The last time that I put a book down after a disappointing first couple of chapters (The Holmes Affair by Graeme Moore), I didn’t post a review of it – after all, I’d only read about 30 pages of it. This time, I didn’t make 30 pages – the total number of pages read was four. This isn’t going to be a review. Consider it a warning…
I’ve never read any of Kathy Reichs’ books – for the unaware, her primary body of work concerns Temperance Brennan, a forensic anthropologist, which generated the TV series Bones. Now I love Bones – not only does each episode contain a little mystery, but the characters are fun to be around – and as one of the points of this blog is to find modern novels that contain decent mysteries, I figured that I’d try one of these books. When i saw the cover of Virals, I figured that, as it boasted the start of an exciting new series, this would be a great jumping on point.

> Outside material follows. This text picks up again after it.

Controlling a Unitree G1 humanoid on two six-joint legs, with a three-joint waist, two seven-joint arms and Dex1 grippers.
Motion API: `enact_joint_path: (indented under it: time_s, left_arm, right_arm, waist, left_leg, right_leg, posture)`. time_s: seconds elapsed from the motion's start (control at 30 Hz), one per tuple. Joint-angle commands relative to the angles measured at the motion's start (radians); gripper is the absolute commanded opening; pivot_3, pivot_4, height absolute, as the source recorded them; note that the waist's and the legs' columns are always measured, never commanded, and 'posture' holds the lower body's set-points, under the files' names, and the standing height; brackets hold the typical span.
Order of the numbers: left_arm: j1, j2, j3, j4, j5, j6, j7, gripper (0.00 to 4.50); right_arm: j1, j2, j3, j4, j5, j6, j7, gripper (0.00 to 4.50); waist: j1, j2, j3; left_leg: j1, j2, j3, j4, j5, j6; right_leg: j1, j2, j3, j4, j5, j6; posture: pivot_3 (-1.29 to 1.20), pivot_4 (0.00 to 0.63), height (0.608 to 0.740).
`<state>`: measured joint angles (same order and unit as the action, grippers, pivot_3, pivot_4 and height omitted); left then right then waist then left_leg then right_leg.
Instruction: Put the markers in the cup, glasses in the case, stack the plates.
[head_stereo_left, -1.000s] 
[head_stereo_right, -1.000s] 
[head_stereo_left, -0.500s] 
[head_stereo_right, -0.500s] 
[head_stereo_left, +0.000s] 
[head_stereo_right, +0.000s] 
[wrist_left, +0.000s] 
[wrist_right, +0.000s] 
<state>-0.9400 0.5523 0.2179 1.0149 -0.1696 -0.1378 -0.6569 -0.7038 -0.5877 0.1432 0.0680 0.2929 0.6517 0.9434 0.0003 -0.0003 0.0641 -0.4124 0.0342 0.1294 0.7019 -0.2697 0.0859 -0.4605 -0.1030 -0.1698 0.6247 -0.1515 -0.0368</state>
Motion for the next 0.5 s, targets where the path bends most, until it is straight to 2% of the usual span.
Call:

Before reading on, I urge the reader to look carefully at the cover and blurb for this book. Read it and then make a decision about the sort of book it is.
Done that? Good.
So – a quiz.
- Did you spot any indication that this is a Young Adults book – big print, short chapters, teenaged gang as leads, etc?
- Did you spot any indication that by the end of the book – as hinted at in the prologue, Tory Brennan and friends are going to have developed superpowers?
If your answer to either of those is “Yes”, then excuse me for responding with “Liar, liar, pants on fire”. Oh, I couldn’t be bothered to read on to find out what the powers bit was about – it sounds a bit like werewolves – some gubbins about having heightened senses and stamina – but it might be some pseudo-science stuff about viruses instead. Don’t know, don’t care.
Now, don’t get me wrong – I’m not taking a pop at this book, the writing or the author. It clearly isn’t aimed at me. I’m having a go at how it is marketed. If I’d kept the receipt, then I’d probably have attempted to return the book to Tescos for a refund. Why on earth is there no mention of the themes or the target audience on the book unless it is to try and con the potential buyers on the strength of Reichs’ name? To be fair here, Reichs must take a little of the blame here – by tying the book directly into the Temperance Brennan series – the lead character is her niece – she must be trying to hook in readers of that series, who are likely to be disappointed in the sci-fi (sorry, but Syfy sounds stupid) aspect of the series.
I’ll still try the series of thrillers at some point, but thanks to this book, it’ll be later rather than sooner. So I’ll leave you with a warning – don’t judge a book by its cover…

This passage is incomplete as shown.